Mobilization in Russia
The answer to Putin can only be battle tanks
Comment by Denise Trubetskoye, Kyiv
As long as Putin is in power, he will not leave Ukraine alone. Therefore, the only option for Ukraine is to push him back. For this, he needs additional support from the West.
When Vladimir Putin delivered his hour-long speech in Ukraine on February 21, in which he denied the neighboring country’s right to exist, Ukrainians became increasingly nervous. After weeks and months of advance warning of a major Russian invasion by British and American intelligence services that many in Ukraine received with skepticism, the crude worldview presented at such length by the Russian president sounded like a declaration of war. Three days later it was clear that she was exactly like that.
Exactly seven months later, on September 21, Putin announced the so-called partial mobilization. Now it was primarily Russia that relived the shock of February 24. For many Russians, the war of aggression against Ukraine, which they watched from the comfort of their sofas, was much closer than before.
Of course, mobilization in Russia was also important news for Ukrainians. It was and is being talked about and discussed. But what was completely missing now: the fear of Putin, his fake referendums in the occupied Ukrainian territories and, above all, his nuclear blackmail.
People in Ukraine were not impressed by Putin’s words and actions for long, even though they are directly affected by this war and after the tragedies of Bucha and Mariupol, they were recently confronted with the terrible images of mass graves in liberated Izyum. Moreover, after the successful Ukrainian counter-offensive in the Kharkiv region, Putin openly resorted to terror tactics against Ukrainian civilian infrastructure. Nor do they hide the fact that the September 11 attacks on thermal power plants in the southeast of the country were intentional.
Putin obviously wants to exhaust the Ukrainians. He wants them to take to the streets at some point and demand a truce from their government. And after the defeat in Kharkiv, he would like to secure at least the Ukrainian territory, which Russia is still occupying at the moment. His problem: not only President Volodymyr Zelenskyi, but the entire Ukrainian nation does not care. In this existential defensive war, Ukrainians have no choice but to fight for the occupied territories. As long as Putin is in power, he will not leave Ukraine alone – and he certainly will not stop at the current front line, but at most he will pause and then strike again.

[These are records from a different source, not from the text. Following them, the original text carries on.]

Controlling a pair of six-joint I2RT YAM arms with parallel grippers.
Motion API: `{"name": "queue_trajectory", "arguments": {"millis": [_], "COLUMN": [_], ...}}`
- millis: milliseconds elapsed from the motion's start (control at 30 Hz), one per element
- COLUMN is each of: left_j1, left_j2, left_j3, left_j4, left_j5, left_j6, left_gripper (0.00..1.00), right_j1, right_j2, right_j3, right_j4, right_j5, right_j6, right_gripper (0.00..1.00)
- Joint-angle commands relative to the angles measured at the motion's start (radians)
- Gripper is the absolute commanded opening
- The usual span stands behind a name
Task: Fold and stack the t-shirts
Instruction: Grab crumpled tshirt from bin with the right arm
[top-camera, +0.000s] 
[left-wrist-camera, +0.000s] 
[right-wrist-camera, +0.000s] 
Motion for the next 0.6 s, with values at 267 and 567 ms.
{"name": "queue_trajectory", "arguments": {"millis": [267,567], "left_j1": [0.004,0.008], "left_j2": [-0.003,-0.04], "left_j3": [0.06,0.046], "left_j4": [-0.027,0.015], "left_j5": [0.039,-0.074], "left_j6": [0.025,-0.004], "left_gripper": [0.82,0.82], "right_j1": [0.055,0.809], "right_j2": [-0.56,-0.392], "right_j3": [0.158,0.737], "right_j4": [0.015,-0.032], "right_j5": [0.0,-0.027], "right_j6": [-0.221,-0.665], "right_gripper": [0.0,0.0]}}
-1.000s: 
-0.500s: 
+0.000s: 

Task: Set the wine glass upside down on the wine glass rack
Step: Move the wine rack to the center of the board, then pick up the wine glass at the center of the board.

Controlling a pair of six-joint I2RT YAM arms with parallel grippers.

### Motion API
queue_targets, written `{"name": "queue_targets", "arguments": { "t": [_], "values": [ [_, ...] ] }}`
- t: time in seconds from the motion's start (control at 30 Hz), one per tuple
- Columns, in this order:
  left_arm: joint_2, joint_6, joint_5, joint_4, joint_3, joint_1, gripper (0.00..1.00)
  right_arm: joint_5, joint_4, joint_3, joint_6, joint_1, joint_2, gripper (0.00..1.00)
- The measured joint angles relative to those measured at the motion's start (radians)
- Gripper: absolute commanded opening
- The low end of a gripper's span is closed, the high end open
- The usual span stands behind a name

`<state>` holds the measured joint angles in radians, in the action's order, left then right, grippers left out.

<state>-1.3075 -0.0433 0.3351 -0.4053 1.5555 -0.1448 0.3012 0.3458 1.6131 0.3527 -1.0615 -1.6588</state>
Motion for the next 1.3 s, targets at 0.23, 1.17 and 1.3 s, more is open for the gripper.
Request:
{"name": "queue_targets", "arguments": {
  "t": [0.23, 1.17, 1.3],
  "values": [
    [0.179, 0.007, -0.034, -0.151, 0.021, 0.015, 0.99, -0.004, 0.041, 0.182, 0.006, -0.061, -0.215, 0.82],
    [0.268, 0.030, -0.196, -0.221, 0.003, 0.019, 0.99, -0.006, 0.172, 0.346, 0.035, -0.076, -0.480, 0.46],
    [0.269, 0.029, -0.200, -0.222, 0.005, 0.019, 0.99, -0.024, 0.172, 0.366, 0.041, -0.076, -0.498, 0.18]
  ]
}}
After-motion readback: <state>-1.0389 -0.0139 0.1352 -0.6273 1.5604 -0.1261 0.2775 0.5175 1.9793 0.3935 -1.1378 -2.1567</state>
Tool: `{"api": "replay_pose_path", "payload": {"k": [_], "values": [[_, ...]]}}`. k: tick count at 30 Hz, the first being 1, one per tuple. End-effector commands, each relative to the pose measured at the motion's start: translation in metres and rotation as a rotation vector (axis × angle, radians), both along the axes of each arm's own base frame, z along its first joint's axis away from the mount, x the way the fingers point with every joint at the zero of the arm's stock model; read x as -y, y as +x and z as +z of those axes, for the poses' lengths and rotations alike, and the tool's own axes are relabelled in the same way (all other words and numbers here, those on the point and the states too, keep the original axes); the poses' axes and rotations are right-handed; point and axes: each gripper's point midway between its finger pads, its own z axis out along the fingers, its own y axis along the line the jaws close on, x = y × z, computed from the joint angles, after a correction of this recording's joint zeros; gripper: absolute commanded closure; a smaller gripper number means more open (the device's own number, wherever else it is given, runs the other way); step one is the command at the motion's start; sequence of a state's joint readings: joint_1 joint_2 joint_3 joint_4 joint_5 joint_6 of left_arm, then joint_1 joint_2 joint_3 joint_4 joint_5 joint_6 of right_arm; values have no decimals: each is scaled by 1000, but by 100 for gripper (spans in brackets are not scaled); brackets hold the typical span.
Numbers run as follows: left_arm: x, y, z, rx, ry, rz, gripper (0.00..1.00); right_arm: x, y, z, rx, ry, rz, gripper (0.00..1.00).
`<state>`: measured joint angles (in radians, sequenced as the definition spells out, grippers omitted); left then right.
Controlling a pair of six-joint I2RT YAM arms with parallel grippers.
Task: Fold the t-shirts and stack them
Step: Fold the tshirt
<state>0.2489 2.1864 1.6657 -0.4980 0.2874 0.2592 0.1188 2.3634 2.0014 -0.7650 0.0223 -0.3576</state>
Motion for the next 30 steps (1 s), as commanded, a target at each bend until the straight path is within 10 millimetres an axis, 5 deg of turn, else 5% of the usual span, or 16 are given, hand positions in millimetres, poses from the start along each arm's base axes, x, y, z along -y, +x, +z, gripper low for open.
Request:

Ukraine bears the risks alone
The only option for Ukraine and also for the West is to push him back. This requires even more military support from the West. For although we have already seen most of the combat-ready Russian army at the front, mobilization will at least in time and partially solve the Russian personnel problem that was partially responsible for the Russian disaster in the Kharkov district. The answer to Putin’s escalation can only be new deliveries of heavy weapons to Kiev – including Western-style battle tanks.
The risks of escalation so often invoked in the West are borne only by Ukraine, and Ukrainians have been aware of them since the beginning of the war. For example, could Putin use tactical nuclear weapons against a larger concentration of Ukrainian forces? This is not completely excluded, and the latest program text of the Ukrainian Commander-in-Chief Valery Zalushny also mentions this possibility. But this shows that the Ukrainians are prepared for all scenarios, both mentally and militarily. In any case, such an attack would pose a risk to the Russian soldiers themselves and is therefore only moderately likely.
Shortly before the Ukrainian counter-offensive, high-ranking Russian government officials and politicians visited cities such as Kupyansk and Izjum in Kharkiv Oblast. “Russia is here forever,” they declared. The statement has not aged well. After the liberation of the northern districts, after the expulsion of the Russians from the strategically important Snake Island, after the counter-offensive and now after the replacement of the commanders of the Azov regiment, who have always been demonized by Russian propaganda, one thing is clear: whatever Russia says, it only understands the language of force. Ukraine will no longer rely on any other language, nor should it rely on the West.